Sjogren syndrome (SS) is a chronic systemic autoimmune disease characterised by chronic lymphocytic infiltration of the exocrine glands, predominantly the lacrimal and salivary glands, resulting in characteristic mouth and/or eye dryness (sicca symptoms) and leading to progressive glandular destruction. Childhood-onset SS (cSS) is rare, with an unknown incidence, and only a few hundred cases have been reported in the literature [55]. Children often present due to parotitis or non-specific symptoms such as arthralgia [55]. Clinicians rely on clinical judgement and experience, guided by adult criteria, to diagnose cSS [56]. Kidney involvement in cSS is rare and estimated to affect 10% of paediatric patients [57, 58]. It mainly presents as tubular interstitial nephritis (TIN) due to lymphocytic infiltration with tubular dysfunction, resulting in renal tubular acidosis (RTA, usually distal), hypokalaemia, nephrocalcinosis or renal Fanconi syndrome. Glomerulonephritis is rare but has been described [59]. Even though the long-term kidney outcome in cSS is typically favourable, the ongoing need for immunosuppression due to kidney involvement is linked to a poorer prognosis [58, 59].
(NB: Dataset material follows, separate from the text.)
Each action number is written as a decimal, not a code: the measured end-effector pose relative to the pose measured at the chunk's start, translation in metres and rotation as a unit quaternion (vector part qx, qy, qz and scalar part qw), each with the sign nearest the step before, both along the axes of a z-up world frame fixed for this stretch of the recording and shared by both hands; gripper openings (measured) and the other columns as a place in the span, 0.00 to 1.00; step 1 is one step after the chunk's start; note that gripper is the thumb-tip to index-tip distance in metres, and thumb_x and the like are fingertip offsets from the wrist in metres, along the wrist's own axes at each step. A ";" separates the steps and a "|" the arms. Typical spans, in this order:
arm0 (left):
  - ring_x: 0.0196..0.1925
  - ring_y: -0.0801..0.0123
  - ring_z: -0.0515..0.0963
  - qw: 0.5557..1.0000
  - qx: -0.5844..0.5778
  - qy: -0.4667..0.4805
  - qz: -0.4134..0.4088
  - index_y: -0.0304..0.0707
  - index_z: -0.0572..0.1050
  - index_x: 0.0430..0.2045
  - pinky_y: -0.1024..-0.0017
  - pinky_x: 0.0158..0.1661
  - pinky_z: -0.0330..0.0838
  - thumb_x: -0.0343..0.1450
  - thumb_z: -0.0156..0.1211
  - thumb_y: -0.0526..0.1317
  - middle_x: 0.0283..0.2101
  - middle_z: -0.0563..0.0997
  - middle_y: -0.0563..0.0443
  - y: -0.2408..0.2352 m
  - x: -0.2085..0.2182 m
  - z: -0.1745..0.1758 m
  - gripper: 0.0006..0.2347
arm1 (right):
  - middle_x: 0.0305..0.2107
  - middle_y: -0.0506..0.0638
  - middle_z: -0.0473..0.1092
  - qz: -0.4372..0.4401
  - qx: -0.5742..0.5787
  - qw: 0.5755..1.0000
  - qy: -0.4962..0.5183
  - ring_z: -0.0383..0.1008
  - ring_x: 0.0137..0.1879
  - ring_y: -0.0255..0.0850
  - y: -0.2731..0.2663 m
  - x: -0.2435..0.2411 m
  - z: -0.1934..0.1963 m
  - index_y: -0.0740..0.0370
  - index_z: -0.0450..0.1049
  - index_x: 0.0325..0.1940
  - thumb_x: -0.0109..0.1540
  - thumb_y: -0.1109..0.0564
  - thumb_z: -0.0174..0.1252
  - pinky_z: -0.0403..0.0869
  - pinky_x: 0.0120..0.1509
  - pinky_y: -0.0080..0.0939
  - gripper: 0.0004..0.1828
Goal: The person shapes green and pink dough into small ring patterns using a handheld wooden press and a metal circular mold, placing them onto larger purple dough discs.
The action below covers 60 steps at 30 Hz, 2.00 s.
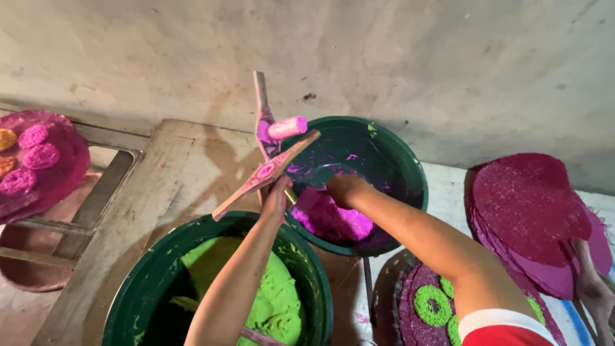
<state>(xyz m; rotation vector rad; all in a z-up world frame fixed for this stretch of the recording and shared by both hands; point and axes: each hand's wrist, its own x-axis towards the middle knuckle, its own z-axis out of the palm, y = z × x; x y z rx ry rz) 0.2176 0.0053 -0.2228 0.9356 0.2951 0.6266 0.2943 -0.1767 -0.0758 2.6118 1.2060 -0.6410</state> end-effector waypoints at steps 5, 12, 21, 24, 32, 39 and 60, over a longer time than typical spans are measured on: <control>0.36 0.74 0.75 0.999 0.024 0.005 0.029 0.49 0.62 0.56 0.76 0.37 0.72 0.64 0.61 0.31 0.36 0.76 0.55 -0.008 0.009 0.003 0.25 | 0.49 0.60 0.75 0.004 0.018 1.000 0.012 0.77 0.53 0.59 -0.008 -0.027 0.014 0.47 0.79 0.54 0.61 0.62 0.54 0.76 0.55 0.55 0.20; 0.41 0.74 0.78 0.979 0.188 0.031 0.068 0.40 0.68 0.53 0.75 0.40 0.74 0.66 0.66 0.35 0.42 0.79 0.57 -0.001 -0.021 0.077 0.20 | 0.44 0.60 0.77 -0.025 0.183 0.978 0.093 0.80 0.49 0.53 -0.061 -0.060 0.042 0.47 0.80 0.55 0.60 0.60 0.59 0.76 0.53 0.49 0.20; 0.51 0.61 0.80 0.778 0.617 0.102 0.067 0.38 0.68 0.59 0.67 0.50 0.78 0.56 0.76 0.47 0.53 0.78 0.45 -0.035 -0.145 0.207 0.36 | 0.20 0.41 0.61 -0.162 0.320 0.831 0.425 0.58 0.25 0.32 -0.148 -0.090 0.151 0.58 0.79 0.61 0.67 0.50 0.56 0.58 0.28 0.35 0.20; 0.53 0.54 0.80 0.708 0.694 0.135 -0.003 0.42 0.70 0.59 0.61 0.47 0.77 0.58 0.74 0.49 0.57 0.78 0.45 -0.044 -0.173 0.226 0.33 | 0.21 0.43 0.67 -0.056 0.263 0.927 0.263 0.66 0.28 0.35 -0.131 -0.112 0.178 0.54 0.81 0.57 0.66 0.50 0.57 0.65 0.31 0.39 0.18; 0.47 0.61 0.80 0.937 0.123 0.024 -0.326 0.34 0.73 0.55 0.64 0.45 0.80 0.66 0.69 0.38 0.47 0.79 0.42 -0.069 -0.203 0.178 0.23 | 0.30 0.50 0.72 0.317 0.125 0.892 -0.298 0.78 0.33 0.45 -0.073 -0.221 0.168 0.58 0.74 0.38 0.59 0.54 0.56 0.75 0.33 0.45 0.08; 0.43 0.65 0.86 0.804 0.525 0.225 -0.165 0.38 0.78 0.42 0.70 0.44 0.78 0.66 0.73 0.48 0.41 0.86 0.48 -0.049 -0.250 0.207 0.18 | 0.31 0.49 0.73 0.288 0.167 0.904 -0.270 0.76 0.30 0.42 -0.121 -0.236 0.209 0.60 0.74 0.43 0.55 0.56 0.55 0.74 0.31 0.43 0.13; 0.51 0.57 0.82 0.802 0.584 0.082 0.098 0.32 0.74 0.52 0.66 0.51 0.76 0.64 0.71 0.40 0.51 0.80 0.40 -0.029 -0.243 0.242 0.23 | 0.32 0.57 0.75 -0.054 0.461 0.882 0.078 0.78 0.33 0.49 -0.075 -0.239 0.194 0.57 0.71 0.68 0.66 0.63 0.52 0.75 0.38 0.42 0.24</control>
IgG4-related disease (IgG4-RD) is a rare fibro-inflammatory condition characterised by tumour-like lymphoplasmacytic infiltrations, typically exhibiting tissue fibrosis and extremely elevated serum IgG4 levels. Epidemiological paediatric data are lacking, and 82 cases of childhood-onset IgG4-RD have been reported in the literature [60]. There are no diagnostic criteria for paediatric IgG4-RD, but the revised comprehensive diagnostic criteria, validated in adults, can be used, comprising 3 domains (clinical and radiological features, serological raised serum IgG4 > 135 mg/dL and pathological features) [61]. Kidney manifestations in children are rare and reported in 6–32% of patients aged < 25 years old [60]. It mainly occurs in the form of TIN, sometimes membranous glomerulonephritis or obstructive acute kidney injury due to retroperitoneal fibrosis [62]. Despite being extremely rare, a diagnosis should be considered in children with laboratory evidence of kidney damage/decline in kidney function or abnormalities in kidney imaging with known pre-existing disease or clinical suspicion of IgG4-RD [62]. The disease can cause end-organ damage if left untreated and usually responds to corticosteroids.